Pac Symp Biocomput. 2007:343-54.
Scientists working on genomics projects are often faced with the difficult task of sifting through large amounts of biological information dispersed across various online data sources that are relevant to their area or organism of research. Gene annotation, the process of identifying the functional role of a possible gene, in particular has become increasingly more time-consuming and laborious to conduct as more genomes are sequenced and the number of candidate genes continues to increase at near-exponential pace; genes are left un-annotated, or worse, incorrectly annotated. Many groups have attempted to address the annotation backlog through automated annotation systems that are geared toward specific organisms, and which may thus not possess the necessary flexibility and scalability to annotate other genomes. In this paper, we present a method and framework which attempts to address problems inherent in manual and automatic annotation by coupling a data integration system, BioMediator, to an inference engine with the aim of elucidating functional annotations. The framework and heuristics developed are not specific to any particular genome. We validated the method with a set of randomly-selected annotated sequences from a variety of organisms. Preliminary results show that the hybrid data integration and inference approach generates functional annotations that are as good as or better than "gold standard" annotations approximately 80% of the time.

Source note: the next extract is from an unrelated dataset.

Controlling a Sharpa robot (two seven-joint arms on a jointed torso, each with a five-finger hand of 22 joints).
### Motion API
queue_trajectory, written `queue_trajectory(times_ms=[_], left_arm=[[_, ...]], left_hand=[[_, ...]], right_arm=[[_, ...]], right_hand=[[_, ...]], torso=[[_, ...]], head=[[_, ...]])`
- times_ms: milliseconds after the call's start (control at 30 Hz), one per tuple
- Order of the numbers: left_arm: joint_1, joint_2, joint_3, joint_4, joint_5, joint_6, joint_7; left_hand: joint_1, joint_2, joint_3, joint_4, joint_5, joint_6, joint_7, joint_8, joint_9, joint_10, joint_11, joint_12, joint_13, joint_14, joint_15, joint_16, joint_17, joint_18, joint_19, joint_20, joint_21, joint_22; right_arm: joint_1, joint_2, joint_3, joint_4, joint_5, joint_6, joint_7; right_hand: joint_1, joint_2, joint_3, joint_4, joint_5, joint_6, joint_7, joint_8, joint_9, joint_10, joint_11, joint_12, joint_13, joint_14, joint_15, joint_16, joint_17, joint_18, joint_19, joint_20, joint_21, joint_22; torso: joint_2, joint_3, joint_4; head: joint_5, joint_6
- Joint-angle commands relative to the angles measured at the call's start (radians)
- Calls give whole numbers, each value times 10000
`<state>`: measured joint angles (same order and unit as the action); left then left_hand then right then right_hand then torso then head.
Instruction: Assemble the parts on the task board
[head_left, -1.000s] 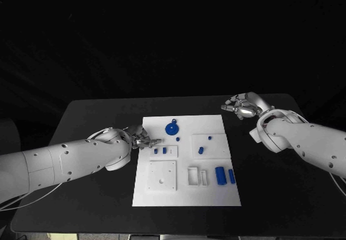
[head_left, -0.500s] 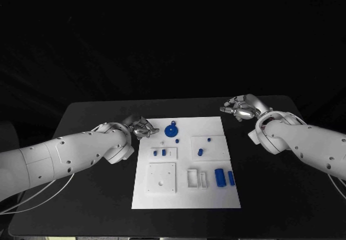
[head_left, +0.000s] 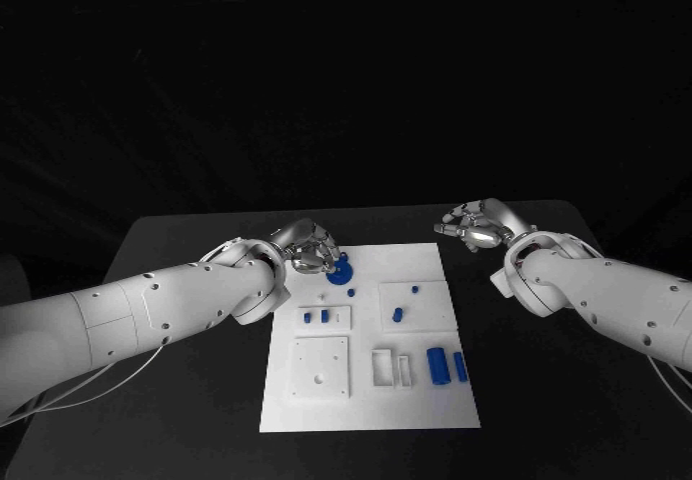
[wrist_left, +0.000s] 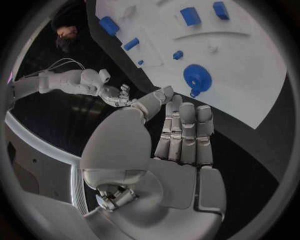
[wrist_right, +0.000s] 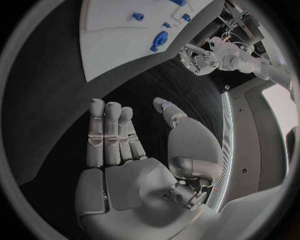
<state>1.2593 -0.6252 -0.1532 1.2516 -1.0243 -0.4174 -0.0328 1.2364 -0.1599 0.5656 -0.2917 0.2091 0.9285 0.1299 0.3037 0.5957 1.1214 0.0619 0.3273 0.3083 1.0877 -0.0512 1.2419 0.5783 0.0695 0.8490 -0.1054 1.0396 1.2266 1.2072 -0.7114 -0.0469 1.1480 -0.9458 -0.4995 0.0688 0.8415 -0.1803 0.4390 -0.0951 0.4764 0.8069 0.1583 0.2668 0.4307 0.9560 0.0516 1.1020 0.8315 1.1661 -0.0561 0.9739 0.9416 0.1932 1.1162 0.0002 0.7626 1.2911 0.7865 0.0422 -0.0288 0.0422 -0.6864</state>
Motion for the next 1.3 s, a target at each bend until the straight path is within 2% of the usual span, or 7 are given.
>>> queue_trajectory(times_ms=[33,367,500,767,1100,1233,1300], left_arm=[[51,223,-9,-93,-1687,535,424],[136,932,-83,-596,-3604,1484,-64],[133,1260,-212,-886,-4056,1436,3],[104,1683,-467,-1325,-4239,1584,21],[-93,1920,-499,-1656,-4264,1663,12],[-143,2016,-650,-1840,-4264,1578,22],[-149,2064,-674,-1963,-4271,1502,64]], left_hand=[[-73,-155,-60,19,-24,-60,-77,-90,-34,18,76,-210,-64,8,93,-25,-4,237,72,-363,-39,28],[-159,-207,-79,48,-46,39,-72,-94,-74,107,108,-662,-162,198,118,107,56,351,276,-333,52,84],[-203,-215,-73,72,-67,91,-42,-96,-92,112,129,-839,-197,256,134,179,89,399,365,-322,112,121],[-238,-220,-5,82,-117,185,-35,-115,-133,-47,219,-1289,-370,270,219,239,109,484,422,-247,161,178],[-342,-257,1,133,-187,134,-9,-208,-197,-136,292,-1594,-511,250,291,257,106,541,426,-169,171,212],[-366,-248,-1,145,-194,129,-8,-225,-210,-120,295,-1645,-536,266,294,284,115,557,442,-161,185,224],[-374,-249,-2,149,-196,120,-5,-235,-216,-117,298,-1665,-546,272,297,295,119,565,451,-159,193,230]], right_arm=[[-7,35,3,-13,26,88,137],[-8,89,3,-15,27,90,141],[-8,133,3,-15,27,91,145],[-9,214,3,-22,27,96,156],[-11,242,3,-12,27,104,159],[-11,254,3,-12,27,92,161],[-11,262,3,-16,27,92,164]], right_hand=[[-86,21,5,-48,32,8,69,56,-14,-76,4,57,-12,94,-5,-40,12,686,87,-9,-34,16],[-79,25,9,-57,33,4,70,55,-15,-79,5,59,-16,93,-4,-43,13,686,87,-9,-38,19],[-77,26,9,-59,33,4,71,55,-16,-80,6,60,-17,93,-3,-43,13,686,87,-9,-39,20],[-75,29,10,-63,33,3,71,55,-16,-80,6,62,-20,93,-3,-44,14,686,88,-9,-41,22],[-75,33,10,-67,35,3,72,55,-17,-82,7,64,-23,94,-2,-45,14,686,89,-8,-43,25],[-76,35,10,-70,35,2,72,55,-18,-83,7,66,-25,95,-2,-46,15,686,90,-8,-45,27],[-76,35,9,-71,35,2,73,55,-18,-83,8,66,-26,95,-2,-46,15,686,90,-7,-45,27]], torso=[[3,12,-1],[-2,16,10],[0,17,7],[16,13,-22],[14,4,12],[11,3,16],[14,0,16]], head=[[-27,56],[-30,114],[-19,130],[0,126],[-73,111],[-75,96],[-83,99]])
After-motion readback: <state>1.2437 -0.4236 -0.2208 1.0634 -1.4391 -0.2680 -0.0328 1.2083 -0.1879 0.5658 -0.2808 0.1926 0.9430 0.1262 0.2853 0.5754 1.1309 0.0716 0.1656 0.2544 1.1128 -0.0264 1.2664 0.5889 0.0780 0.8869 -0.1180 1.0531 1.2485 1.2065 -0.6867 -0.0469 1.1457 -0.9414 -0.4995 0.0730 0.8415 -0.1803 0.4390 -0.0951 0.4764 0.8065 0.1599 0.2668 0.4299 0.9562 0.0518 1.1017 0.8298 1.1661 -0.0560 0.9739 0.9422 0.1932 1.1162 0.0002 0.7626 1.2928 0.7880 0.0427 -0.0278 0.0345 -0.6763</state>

从事基因组学项目的科学家常常面临一项艰巨任务,即要从分散在各种与他们的研究领域或研究生物体相关的在线数据源中的大量生物信息中进行筛选。基因注释,也就是识别可能基因的功能作用的过程,随着越来越多的基因组被测序,候选基因数量以近乎指数级的速度持续增加,这一过程尤其变得越来越耗时费力;有些基因未被注释,或者更糟糕的是,被错误注释。许多团队试图通过针对特定生物体的自动注释系统来解决注释积压问题,而这些系统可能因此缺乏注释其他基因组所需的灵活性和可扩展性。在本文中,我们提出了一种方法和框架,该方法通过将数据集成系统BioMediator与推理引擎相结合,试图解决手动注释和自动注释中固有的问题,目的是阐明功能注释。所开发的框架和启发式方法并不特定于任何特定的基因组。我们用一组从各种生物体中随机选择的已注释序列对该方法进行了验证。初步结果表明,混合数据集成和推理方法大约80%的时间生成的功能注释与“金标准”注释一样好或更好。